• WHAT THIS TASK INVOLVES: Using the records below, count the lines with "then" in them. Give the number only.

• MATERIAL FOR THE TASK:
====================

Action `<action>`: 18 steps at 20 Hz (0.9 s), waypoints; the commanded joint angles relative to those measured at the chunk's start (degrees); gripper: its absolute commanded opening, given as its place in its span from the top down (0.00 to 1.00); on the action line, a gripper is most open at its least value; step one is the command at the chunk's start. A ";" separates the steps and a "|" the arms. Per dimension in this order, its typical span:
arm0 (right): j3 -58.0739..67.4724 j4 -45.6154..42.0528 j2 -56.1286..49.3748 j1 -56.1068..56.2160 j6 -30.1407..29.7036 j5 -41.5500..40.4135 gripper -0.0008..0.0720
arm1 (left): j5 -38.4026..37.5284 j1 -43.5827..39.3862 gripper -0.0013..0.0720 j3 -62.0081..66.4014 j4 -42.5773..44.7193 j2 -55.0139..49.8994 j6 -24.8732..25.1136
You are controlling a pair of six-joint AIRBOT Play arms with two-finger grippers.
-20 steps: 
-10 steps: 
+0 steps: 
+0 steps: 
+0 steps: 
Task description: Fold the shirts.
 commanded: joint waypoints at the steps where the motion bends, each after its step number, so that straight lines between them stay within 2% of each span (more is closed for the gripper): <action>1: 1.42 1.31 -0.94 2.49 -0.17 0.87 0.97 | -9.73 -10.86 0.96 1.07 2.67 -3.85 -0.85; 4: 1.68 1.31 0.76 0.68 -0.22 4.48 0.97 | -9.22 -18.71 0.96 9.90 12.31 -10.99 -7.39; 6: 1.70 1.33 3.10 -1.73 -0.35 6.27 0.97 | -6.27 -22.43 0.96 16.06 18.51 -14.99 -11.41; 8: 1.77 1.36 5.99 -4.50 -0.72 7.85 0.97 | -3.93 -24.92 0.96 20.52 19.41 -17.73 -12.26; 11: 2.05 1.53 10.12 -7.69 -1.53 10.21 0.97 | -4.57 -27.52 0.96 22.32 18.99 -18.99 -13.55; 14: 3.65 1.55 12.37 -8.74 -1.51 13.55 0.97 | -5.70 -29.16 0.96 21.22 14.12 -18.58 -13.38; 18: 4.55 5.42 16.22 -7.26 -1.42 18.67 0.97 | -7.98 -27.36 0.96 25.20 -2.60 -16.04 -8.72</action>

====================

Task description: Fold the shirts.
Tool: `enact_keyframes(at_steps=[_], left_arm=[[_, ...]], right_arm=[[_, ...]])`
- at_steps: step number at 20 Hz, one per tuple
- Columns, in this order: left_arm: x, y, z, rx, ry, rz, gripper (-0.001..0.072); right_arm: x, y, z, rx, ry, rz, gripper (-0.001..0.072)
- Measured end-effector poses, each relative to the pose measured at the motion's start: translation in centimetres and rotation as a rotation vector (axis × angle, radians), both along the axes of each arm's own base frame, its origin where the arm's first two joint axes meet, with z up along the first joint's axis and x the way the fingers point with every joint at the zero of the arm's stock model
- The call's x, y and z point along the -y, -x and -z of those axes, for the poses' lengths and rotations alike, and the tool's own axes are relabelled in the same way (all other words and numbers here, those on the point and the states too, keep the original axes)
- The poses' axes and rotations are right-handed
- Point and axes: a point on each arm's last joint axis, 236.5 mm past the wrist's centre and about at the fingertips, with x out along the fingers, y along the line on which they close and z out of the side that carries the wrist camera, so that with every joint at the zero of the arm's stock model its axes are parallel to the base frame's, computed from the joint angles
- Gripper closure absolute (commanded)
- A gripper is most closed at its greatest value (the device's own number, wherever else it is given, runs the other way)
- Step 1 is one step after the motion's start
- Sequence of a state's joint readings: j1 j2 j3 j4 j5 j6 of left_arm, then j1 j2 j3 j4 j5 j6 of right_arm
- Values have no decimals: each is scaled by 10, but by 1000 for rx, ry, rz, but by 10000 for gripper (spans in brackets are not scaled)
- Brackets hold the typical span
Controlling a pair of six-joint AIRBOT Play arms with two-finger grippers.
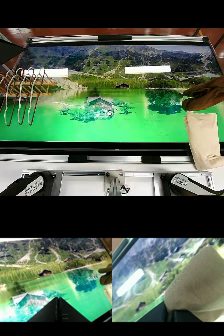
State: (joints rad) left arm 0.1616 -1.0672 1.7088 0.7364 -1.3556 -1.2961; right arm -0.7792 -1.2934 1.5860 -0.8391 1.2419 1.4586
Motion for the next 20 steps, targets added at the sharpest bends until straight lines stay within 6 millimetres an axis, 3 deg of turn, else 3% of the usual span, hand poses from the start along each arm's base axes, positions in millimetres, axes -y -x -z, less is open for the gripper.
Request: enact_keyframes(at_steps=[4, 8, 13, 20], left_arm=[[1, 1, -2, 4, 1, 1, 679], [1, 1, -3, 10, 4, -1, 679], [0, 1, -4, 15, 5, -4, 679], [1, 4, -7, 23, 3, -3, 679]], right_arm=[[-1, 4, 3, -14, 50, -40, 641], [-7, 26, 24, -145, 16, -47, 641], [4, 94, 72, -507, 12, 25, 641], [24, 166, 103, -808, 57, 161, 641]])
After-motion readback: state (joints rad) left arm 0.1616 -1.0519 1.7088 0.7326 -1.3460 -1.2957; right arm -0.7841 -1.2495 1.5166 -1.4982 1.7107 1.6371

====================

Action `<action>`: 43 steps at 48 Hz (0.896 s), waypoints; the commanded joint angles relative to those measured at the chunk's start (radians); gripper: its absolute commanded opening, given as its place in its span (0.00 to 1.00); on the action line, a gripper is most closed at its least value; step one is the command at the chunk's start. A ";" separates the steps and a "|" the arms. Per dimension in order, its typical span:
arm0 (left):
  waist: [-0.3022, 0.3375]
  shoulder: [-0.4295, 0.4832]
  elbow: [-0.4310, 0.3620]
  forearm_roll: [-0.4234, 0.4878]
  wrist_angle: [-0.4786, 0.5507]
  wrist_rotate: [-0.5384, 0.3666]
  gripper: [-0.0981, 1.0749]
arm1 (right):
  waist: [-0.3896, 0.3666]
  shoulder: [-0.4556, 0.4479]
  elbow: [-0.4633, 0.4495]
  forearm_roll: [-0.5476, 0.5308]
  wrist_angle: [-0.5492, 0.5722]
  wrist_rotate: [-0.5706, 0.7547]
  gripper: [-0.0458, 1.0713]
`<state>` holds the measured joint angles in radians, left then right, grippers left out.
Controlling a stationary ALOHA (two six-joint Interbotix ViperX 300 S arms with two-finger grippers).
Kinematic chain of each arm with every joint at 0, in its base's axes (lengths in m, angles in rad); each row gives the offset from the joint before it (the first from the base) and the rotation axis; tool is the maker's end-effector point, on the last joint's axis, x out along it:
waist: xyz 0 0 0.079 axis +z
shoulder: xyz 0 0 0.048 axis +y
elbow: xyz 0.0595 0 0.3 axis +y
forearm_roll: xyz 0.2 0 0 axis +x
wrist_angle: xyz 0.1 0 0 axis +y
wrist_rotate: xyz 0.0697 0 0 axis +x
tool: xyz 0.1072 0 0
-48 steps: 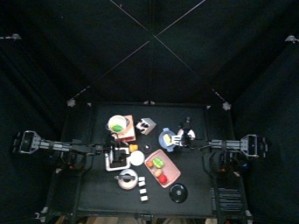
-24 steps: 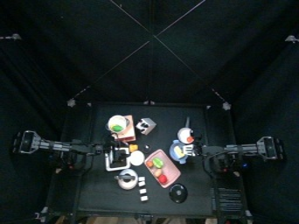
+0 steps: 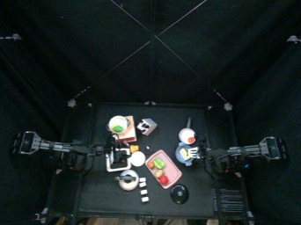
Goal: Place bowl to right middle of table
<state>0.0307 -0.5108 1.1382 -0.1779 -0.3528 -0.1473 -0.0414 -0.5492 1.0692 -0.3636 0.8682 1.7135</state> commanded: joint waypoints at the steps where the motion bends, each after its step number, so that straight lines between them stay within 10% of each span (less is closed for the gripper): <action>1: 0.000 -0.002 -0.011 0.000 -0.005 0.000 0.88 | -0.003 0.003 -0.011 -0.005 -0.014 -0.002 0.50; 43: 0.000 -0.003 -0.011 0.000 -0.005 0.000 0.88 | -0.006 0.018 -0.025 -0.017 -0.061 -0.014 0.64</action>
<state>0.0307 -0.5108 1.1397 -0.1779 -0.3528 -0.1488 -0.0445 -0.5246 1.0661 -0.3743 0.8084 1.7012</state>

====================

• OUTPUT: 2